======== Listed entries ========

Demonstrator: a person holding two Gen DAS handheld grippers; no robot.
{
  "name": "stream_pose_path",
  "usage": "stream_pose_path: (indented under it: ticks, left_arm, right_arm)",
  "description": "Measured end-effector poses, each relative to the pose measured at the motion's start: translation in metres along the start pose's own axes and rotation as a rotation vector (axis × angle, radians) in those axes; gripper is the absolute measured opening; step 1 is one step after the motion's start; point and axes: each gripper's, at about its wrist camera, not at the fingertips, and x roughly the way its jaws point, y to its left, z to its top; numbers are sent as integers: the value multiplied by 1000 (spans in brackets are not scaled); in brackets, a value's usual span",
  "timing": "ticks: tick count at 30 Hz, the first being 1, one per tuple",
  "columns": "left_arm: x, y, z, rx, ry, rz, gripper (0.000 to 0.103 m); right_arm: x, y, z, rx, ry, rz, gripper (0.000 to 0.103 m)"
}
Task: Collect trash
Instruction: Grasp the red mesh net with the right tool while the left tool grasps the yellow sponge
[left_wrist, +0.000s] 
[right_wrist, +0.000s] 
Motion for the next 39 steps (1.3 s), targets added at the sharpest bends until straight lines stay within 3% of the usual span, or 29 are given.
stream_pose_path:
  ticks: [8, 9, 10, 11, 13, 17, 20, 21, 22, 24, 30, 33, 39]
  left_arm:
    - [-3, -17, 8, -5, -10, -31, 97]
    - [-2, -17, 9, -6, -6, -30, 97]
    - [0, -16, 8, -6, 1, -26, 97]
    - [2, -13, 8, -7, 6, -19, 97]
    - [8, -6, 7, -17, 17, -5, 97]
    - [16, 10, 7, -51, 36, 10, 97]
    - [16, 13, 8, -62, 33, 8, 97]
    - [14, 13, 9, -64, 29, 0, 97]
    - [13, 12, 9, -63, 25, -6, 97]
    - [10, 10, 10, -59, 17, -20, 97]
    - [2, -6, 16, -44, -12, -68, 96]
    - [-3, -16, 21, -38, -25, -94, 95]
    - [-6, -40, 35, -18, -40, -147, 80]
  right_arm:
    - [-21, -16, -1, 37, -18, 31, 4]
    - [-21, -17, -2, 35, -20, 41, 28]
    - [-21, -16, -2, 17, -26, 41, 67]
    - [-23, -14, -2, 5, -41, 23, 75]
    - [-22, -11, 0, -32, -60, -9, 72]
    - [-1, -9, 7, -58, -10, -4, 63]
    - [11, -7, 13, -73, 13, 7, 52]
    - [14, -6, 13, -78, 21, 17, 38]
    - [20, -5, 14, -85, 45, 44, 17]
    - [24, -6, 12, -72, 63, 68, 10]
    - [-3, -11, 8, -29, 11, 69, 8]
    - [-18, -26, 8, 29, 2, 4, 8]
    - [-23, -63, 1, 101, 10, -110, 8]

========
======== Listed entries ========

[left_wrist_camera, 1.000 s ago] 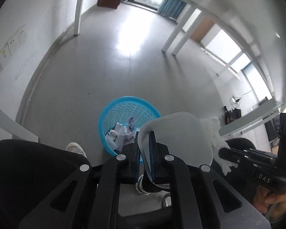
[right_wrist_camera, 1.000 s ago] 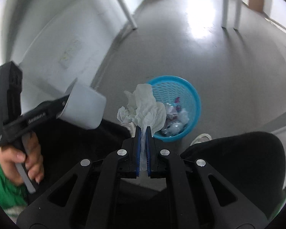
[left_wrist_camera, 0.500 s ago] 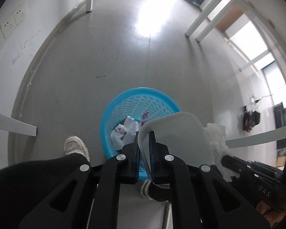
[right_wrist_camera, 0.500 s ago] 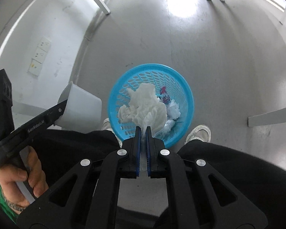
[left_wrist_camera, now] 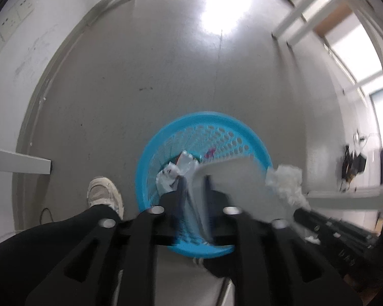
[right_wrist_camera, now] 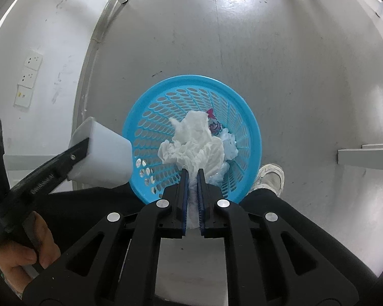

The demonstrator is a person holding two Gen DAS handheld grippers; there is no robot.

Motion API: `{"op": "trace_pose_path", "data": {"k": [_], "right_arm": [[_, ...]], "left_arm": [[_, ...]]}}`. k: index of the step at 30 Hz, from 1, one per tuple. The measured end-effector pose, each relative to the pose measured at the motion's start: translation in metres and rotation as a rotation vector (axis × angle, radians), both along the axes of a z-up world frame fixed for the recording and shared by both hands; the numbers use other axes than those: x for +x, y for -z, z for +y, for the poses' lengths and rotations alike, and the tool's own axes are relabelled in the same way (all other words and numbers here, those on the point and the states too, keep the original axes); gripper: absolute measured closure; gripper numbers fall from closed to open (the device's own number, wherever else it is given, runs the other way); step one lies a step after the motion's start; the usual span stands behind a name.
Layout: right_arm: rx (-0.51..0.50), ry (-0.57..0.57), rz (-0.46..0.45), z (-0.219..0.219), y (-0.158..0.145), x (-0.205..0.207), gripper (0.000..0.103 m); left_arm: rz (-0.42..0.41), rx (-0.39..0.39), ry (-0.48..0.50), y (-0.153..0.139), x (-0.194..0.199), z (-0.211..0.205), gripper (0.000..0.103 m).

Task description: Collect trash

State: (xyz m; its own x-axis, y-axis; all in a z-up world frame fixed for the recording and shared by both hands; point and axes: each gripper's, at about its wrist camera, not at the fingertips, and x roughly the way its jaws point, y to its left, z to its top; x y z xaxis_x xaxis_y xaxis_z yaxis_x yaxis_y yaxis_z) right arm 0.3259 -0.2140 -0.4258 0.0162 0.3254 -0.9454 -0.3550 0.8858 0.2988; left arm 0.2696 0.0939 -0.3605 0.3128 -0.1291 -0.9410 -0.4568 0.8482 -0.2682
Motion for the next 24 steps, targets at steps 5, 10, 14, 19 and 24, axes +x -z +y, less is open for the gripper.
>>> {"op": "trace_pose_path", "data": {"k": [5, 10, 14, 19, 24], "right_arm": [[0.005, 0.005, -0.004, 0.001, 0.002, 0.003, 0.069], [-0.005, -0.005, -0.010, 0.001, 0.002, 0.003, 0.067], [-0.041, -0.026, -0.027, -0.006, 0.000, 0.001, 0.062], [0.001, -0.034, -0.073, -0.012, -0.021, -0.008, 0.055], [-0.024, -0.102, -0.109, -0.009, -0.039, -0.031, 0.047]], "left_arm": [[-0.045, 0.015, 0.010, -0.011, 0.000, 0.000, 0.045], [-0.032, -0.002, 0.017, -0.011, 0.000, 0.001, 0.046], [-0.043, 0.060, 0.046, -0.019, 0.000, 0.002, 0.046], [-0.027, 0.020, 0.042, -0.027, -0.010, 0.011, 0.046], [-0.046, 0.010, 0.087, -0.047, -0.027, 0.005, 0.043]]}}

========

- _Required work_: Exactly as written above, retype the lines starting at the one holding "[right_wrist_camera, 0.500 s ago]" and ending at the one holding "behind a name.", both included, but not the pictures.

- _Written solution_:
[right_wrist_camera, 0.500 s ago] 
[left_wrist_camera, now] 
[right_wrist_camera, now] 

The demonstrator is a person holding two Gen DAS handheld grippers; there is no robot.

Motion API: `{"op": "trace_pose_path", "data": {"k": [_], "right_arm": [[_, ...]], "left_arm": [[_, ...]]}}`. k: index of the step at 30 Hz, from 1, one per tuple. The measured end-effector pose, each relative to the pose measured at the motion's start: translation in metres and rotation as a rotation vector (axis × angle, radians), both along the axes of a z-up world frame fixed for the recording and shared by both hands; the numbers use other axes than those: x for +x, y for -z, z for +y, for the poses' lengths and rotations alike, and the tool's own axes are relabelled in the same way (all other words and numbers here, those on the point and the states too, keep the original axes); gripper: absolute measured closure; gripper numbers fall from closed to open (the device's own number, wherever else it is given, runs the other way); step one lies a step after the motion's start; the usual span stands behind a name.

That completes the exercise.